E o episódio mais emblemático ocorreu com a campanha da DM9 para a Consul, premiada com o Grand Prix em Creative Data no festival Cannes Lions 2025. Após a premiação, descobriu-se que o vídeo do case havia sido manipulado com IA (legendas da CNN Brasil foram alteradas, falas de uma senadora norte-americana foram editadas para parecer que mencionavam São Paulo, e cenas originais foram modificadas). A agência reconheceu a falha, divulgou um pedido público de desculpas e anunciou a criação de um comitê interno de ética em IA. O próprio festival iniciou uma investigação formal sobre o caso.

Esses eventos ampliam a pressão por protocolos mais rígidos de uso da IA em campanhas publicitárias, inclusive em festivais e prêmios internacionais. Ao mesmo tempo, é necessário reconhecer que a IA continuará sendo parte essencial da inovação criativa. Sua capacidade de gerar cenários, testar mensagens, ajustar campanhas em tempo real e personalizar entregas segue sendo uma vantagem competitiva significativa.

Dessa forma, vemos que a indústria da comunicação está diante de uma escolha estratégica: continuar tratando a IA como uma vantagem meramente tática, voltada para entregas de curto prazo, ou consolidá-la como uma estrutura estratégica para proteger a credibilidade, a reputação e a legitimidade do setor.
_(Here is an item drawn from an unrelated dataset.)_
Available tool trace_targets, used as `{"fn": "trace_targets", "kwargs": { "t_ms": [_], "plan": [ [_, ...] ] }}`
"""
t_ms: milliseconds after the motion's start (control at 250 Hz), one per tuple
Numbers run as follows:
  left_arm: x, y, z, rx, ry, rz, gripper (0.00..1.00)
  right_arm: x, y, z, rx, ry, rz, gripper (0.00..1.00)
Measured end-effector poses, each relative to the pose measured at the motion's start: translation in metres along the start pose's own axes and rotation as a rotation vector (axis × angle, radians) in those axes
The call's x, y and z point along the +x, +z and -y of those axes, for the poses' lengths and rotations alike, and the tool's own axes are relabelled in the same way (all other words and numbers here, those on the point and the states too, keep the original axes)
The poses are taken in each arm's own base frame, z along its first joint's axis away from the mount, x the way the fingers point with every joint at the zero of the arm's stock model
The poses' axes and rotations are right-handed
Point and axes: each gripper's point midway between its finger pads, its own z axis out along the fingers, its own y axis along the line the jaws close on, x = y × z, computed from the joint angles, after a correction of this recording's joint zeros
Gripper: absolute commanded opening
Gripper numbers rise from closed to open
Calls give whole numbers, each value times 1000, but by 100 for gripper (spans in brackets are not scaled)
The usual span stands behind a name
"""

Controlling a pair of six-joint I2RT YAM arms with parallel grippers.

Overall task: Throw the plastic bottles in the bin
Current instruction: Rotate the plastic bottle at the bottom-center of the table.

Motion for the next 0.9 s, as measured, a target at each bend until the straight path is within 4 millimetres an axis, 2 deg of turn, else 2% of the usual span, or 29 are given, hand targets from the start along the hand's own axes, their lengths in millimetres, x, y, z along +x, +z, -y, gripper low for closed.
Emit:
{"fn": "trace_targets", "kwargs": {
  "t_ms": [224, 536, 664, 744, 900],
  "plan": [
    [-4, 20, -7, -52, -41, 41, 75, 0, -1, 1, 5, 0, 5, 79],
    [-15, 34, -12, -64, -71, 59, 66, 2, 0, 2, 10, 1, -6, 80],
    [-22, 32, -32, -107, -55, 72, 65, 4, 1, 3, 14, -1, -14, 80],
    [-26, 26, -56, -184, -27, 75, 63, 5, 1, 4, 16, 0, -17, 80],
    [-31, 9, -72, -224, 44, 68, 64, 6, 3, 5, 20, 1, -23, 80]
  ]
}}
O caminho mais sustentável é incorporar essa tecnologia como pilar de governança sem abandonar seu uso criativo ou sua eficiência operacional. O desafio, portanto, está na construção de um ecossistema em que o uso da IA seja transparente, seguro e auditável, garantindo que sua aplicação seja orientada por princípios de integridade, transparência, segurança e responsabilidade.

O caminho mais sustentável parece ser incorporar a inteligência artificial como pilar de governança. Isso não significa abandonar seu uso criativo ou sua eficiência operacional, mas garantir que sua aplicação seja orientada por princípios de integridade, transparência, segurança e responsabilidade. Quando bem calibrada, essa pode ser a principal guardiã da credibilidade do setor.